19 de novembro de 2006

Escolhas, escolhos.

Por Lívio Oliveira

A vida, de fato, condiciona-se por nossas escolhas. Isso parece o óbvio. Seria, se não fosse a realidade e os enganos que ela nos impõe. De escolhas, algumas decisões se transformam em escolhos, obstáculos, estorvos perigosos. Muitas vezes miramos num alvo ilusório, acreditando que ali está a saída, a solução, a salvação mesma. Só depois, com o desastre iminente, ou já consumado, é que percebemos o quanto fomos e somos equivocados. E o pior: não dá mais para voltar atrás. O que fazer?
Não se preocupe, leitor, pois não está aqui mais um autor de “obras” de auto-ajuda. No máximo, um neo-existencialista, com a cara quebrada diversas vezes. Portanto, não darei conselhos, não darei nada. Apenas, faço uma constatação, d’après Guimarães Rosa: “viver é muito perigoso”.
E, mesmo sendo tais os perigos, tantos, que muitas vezes se nos depara o abismo, insistimos em viver. O que diabos é isso, afinal? Viver? Somente o contrário de morrer? Não acredito. Alguém disse uma vez que preferia morrer tragicamente a viver de tal forma. Parece-me acertada a máxima. Mas, obviamente, é preferível viver sem tragédias. Ou, pelo menos, sem a tragédia total. Ou uma pitada do trágico sobre o cômico, como numa mistura agridoce.
Tocar a vida é uma expressão que me intriga. Tocar. Tocar para a frente. Empurrar, forçar para adiante. Tocar na vida seria uma experiência mais interessante, pois seria, talvez, apalpar aquilo que alguns chamam de felicidade. Puxa! Já são devaneios demais!
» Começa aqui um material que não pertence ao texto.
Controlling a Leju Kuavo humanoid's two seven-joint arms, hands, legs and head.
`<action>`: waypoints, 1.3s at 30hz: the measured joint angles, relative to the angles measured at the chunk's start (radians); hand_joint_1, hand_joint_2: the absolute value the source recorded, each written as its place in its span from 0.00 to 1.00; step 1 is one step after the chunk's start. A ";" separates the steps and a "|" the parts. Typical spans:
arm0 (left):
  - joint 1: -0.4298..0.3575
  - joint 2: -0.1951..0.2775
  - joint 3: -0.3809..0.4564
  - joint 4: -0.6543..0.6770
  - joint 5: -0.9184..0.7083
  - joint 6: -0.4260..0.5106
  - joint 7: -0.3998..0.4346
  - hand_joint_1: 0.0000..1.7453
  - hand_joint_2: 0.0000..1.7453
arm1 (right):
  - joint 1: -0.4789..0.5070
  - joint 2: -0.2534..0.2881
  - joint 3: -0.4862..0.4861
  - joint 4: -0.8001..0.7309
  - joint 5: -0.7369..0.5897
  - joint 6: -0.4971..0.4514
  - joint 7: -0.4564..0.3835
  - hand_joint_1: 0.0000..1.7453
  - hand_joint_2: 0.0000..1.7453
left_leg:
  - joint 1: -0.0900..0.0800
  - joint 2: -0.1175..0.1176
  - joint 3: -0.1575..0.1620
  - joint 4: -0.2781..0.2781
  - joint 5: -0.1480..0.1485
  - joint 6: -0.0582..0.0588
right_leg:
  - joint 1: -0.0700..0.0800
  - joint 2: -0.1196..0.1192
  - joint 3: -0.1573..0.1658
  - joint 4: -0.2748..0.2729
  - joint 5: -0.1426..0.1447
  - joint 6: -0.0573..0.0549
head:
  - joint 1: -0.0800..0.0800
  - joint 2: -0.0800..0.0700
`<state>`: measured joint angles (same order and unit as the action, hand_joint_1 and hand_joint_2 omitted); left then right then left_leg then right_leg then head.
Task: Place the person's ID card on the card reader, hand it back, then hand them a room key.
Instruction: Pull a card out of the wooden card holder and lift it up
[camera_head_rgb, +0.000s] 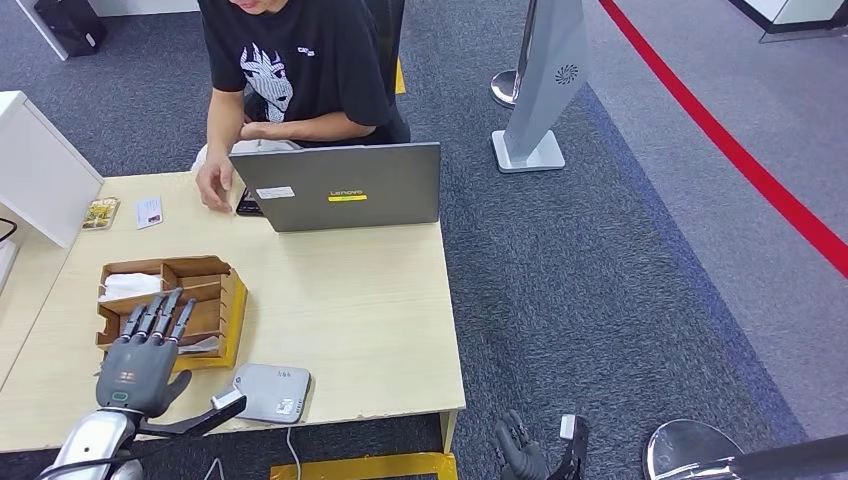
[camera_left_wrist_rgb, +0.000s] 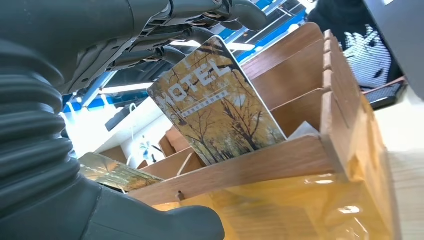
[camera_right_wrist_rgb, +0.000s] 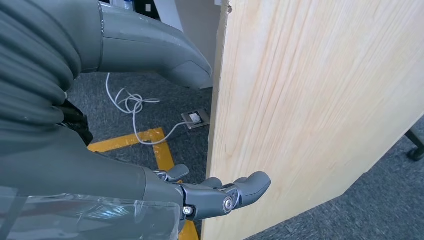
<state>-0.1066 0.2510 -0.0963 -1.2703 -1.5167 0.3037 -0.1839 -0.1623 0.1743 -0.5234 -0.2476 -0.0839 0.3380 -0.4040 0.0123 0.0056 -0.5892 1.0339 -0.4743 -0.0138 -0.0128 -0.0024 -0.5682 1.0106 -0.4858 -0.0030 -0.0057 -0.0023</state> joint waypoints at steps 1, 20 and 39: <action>0.001 0.000 0.000 0.000 0.001 0.000 -0.004 0.00 1.00 | 0.000 0.000 0.000 0.000 0.000 0.000 0.000 0.00 1.00 | 0.000 0.000 0.000 0.000 0.000 0.000 | 0.000 0.000 0.000 0.000 0.000 0.000 | 0.000 0.000; 0.028 -0.010 0.000 -0.006 0.035 0.033 -0.025 1.00 1.00 | 0.000 0.003 0.000 0.000 0.007 0.002 0.000 0.00 1.00 | 0.000 0.000 0.000 0.000 0.000 0.000 | 0.000 0.000 0.000 0.000 0.000 0.000 | 0.000 0.000; 0.065 -0.089 0.057 -0.329 0.089 0.177 -0.086 1.00 1.00 | 0.001 0.008 -0.001 0.000 0.020 -0.002 0.000 0.00 1.00 | 0.000 0.000 0.000 0.000 0.000 0.000 | 0.000 0.000 0.000 0.000 0.000 0.000 | 0.000 0.000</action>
<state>-0.0413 0.1625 -0.0395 -1.5991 -1.4282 0.4802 -0.2698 -0.1612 0.1825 -0.5241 -0.2472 -0.0643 0.3365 -0.4042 0.0120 0.0056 -0.5893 1.0339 -0.4744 -0.0137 -0.0129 -0.0025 -0.5682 1.0106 -0.4858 -0.0030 -0.0055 -0.0023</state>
O fato é que um amigo de um amigo meu decidiu, dia desses, procurando tocar a – ou na – vida tomar uma decisão radical. Uma escolha verdadeiramente revolucionária: separou-se, largou mulher, filhos e coisa-e-tal (como diria Chico) e, urbano que nem ele, mudou-se para o sertão mais brabo do Ceará. Levou, numa pequena mala, roupas (principalmente as cuecas samba-canção), alguns livros, e, principalmente, cotonetes e pomada de cânfora e menta para sua rinite.
Conseguiu comprar uma fazendinha velha, mas simpática, com a casa principal e uma para o casal de moradores, velhinhos, velhinhos, que ali já estavam havia mais de trinta anos, sem nunca terem feito filhos.
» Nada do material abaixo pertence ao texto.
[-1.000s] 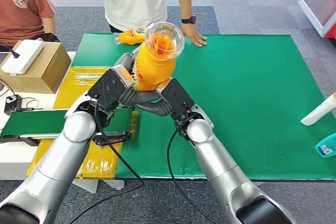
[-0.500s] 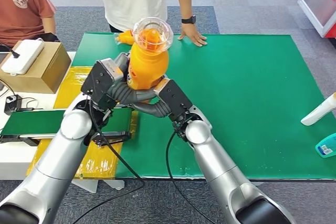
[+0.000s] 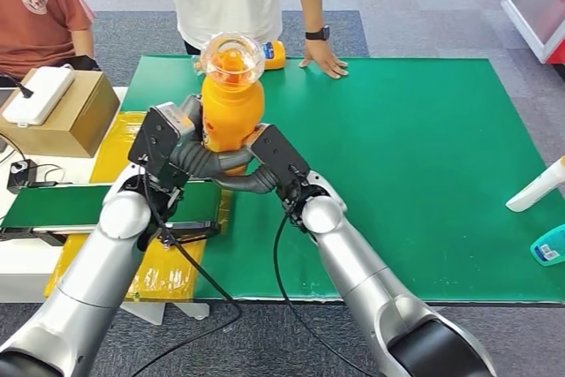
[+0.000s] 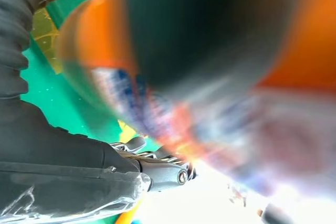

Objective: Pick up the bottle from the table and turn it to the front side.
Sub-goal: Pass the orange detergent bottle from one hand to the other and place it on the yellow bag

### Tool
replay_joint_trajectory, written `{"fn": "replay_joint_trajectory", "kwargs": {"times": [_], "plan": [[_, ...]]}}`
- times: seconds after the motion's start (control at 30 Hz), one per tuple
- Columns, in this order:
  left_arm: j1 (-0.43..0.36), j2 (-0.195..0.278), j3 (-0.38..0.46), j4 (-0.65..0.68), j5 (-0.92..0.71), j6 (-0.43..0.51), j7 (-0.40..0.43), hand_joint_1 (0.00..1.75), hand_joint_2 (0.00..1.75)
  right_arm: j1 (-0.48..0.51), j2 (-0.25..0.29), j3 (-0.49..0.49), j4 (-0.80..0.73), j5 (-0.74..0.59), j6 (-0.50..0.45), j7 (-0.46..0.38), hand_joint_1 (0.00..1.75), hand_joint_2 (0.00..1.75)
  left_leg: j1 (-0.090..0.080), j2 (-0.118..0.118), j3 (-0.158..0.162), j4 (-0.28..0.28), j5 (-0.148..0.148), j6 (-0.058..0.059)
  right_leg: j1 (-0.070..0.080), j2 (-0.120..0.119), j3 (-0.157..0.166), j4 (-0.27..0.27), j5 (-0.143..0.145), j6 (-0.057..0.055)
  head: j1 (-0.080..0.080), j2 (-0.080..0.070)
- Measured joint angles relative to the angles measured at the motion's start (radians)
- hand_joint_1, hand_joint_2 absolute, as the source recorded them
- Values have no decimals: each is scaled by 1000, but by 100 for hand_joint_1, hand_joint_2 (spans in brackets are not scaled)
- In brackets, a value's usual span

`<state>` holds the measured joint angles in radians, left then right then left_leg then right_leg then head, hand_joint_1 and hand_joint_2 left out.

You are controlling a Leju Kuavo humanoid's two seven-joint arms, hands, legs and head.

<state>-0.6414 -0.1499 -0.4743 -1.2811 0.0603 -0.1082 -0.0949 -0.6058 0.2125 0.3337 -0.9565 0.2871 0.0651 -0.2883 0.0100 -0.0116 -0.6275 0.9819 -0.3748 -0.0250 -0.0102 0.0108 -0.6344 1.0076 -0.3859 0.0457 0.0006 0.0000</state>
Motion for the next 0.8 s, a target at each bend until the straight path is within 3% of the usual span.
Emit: {"fn": "replay_joint_trajectory", "kwargs": {"times": [0.37, 0.53, 0.8], "plan": [[13, 60, 88, -36, -117, 92, -12, 175, 175, -19, -41, -95, 69, 13, -71, 18, 0, 175, 0, 0, -1, 0, 0, 1, 0, 0, 0, 0, 1, 1, 0, 0], [26, 95, 131, -49, -318, 178, 5, 175, 175, -18, -63, -147, 65, 33, -90, 28, 0, 175, 0, 0, -1, 0, 1, 0, 0, 0, -1, 0, 1, 1, 0, 0], [41, 126, 185, -48, -829, 268, 85, 175, 175, -11, -84, -224, -8, 100, -96, 40, 0, 175, 0, 0, -1, 0, 1, 0, 0, 0, -1, 0, 1, 1, 0, 0]]}}
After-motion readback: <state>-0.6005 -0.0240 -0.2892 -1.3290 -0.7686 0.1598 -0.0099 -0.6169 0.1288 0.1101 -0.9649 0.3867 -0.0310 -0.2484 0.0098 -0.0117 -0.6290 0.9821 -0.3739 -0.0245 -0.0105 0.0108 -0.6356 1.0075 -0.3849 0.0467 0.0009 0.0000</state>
O meu conhecido, então, desembestou-se numa alegria só na vida. Num curral pequeno, duas vaquinhas magras o abasteciam diariamente de leite. Havia, com a pouca água, quase nada de área verde, mas isso não desanimava o novo sertanejo. O caminhão-pipa passaria logo. Enquanto isso, filosofar, pitar um cachimbo rústico (sua nova aquisição) e se banhar no resto que havia do açude. Isso sim, era a realização completa e mais perfeitamente acabada!
Num desses banhos de açude foi que conheceu Madalena. Morena forte, batata grossa, peitos pequenos e duros. A moça tinha ido lavar, incauta, sua roupa branca, logo no açude do felizardo novato da ruralidade.
Parecia uma daquelas cenas dos filmes de Tarzan (de preferência, naquelas cenas em preto-e-branco com o grande John Weissmuler), em que o jacaré vai se aproximando de sua presa. Foi assim que o branquelo, seco de tudo, tantos dias de contenção, conquistou e se apossou de Madalena. Quase na marra! Só não o foi porque Madalena gostou. E como gostou!
Acontece que todo o planejamento para os dias restantes da existência do tresloucado aventureiro foi por açude abaixo, a partir daquele dia. Isso porque, pouco tempo depois do ocorrido, numa nova visita “anfíbia”, Madalena revelou ao homem de destinos loucos e instintos precipitados:
- Cumpade, meu marido num gosto nadinha di sabê du acontecidu, não! Mió a gente criá o nosso mininu na cidade grande!